Raw data -

[Start of Attachment]

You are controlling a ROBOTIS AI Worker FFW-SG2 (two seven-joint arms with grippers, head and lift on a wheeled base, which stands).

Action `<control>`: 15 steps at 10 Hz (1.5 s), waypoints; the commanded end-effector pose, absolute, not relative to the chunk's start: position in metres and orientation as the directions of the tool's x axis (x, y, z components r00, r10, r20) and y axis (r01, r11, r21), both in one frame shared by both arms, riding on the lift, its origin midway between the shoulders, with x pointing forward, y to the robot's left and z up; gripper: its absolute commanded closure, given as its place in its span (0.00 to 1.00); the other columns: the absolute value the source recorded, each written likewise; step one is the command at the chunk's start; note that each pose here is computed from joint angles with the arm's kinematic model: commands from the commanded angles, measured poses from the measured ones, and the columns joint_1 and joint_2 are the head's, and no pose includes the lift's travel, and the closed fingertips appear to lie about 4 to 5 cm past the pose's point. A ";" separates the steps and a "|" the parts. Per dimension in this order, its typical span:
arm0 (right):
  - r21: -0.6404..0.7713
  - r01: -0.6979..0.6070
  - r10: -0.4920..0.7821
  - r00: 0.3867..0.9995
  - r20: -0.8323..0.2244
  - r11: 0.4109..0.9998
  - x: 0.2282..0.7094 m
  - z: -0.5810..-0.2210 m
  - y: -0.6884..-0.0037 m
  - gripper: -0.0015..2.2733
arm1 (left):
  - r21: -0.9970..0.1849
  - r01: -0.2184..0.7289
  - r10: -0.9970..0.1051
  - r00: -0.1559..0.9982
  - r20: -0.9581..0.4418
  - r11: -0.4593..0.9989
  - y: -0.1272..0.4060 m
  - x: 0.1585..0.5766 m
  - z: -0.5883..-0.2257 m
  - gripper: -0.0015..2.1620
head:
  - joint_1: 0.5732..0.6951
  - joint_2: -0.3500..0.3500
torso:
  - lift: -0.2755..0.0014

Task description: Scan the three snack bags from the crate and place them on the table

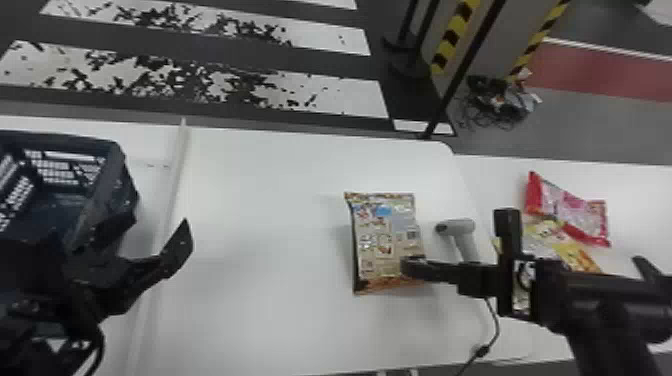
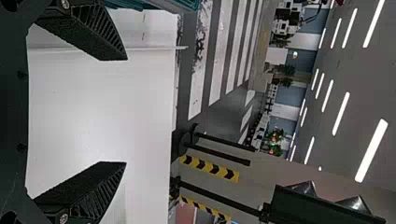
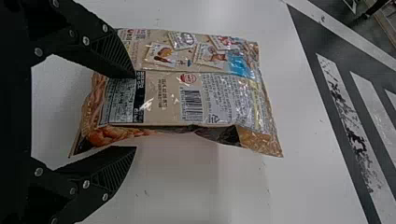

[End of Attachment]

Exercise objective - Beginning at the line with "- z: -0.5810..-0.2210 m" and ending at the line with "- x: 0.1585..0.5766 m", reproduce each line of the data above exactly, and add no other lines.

Your solution -
  - z: -0.5810..-0.2210 m
  - y: -0.6884..-0.0037 m
  - gripper: -0.0015..2.2733
arm1 (left):
  - r21: -0.9970..0.1849
  - r01: -0.2184..0.7289
  - r10: -0.9970..0.1051
  - r00: -0.1559..0.9982
  - r20: -0.9581..0.4418
  - r11: -0.4593..0.9989
  - y: -0.1272..0.4060 m
  - x: 0.1585..0.5766 m

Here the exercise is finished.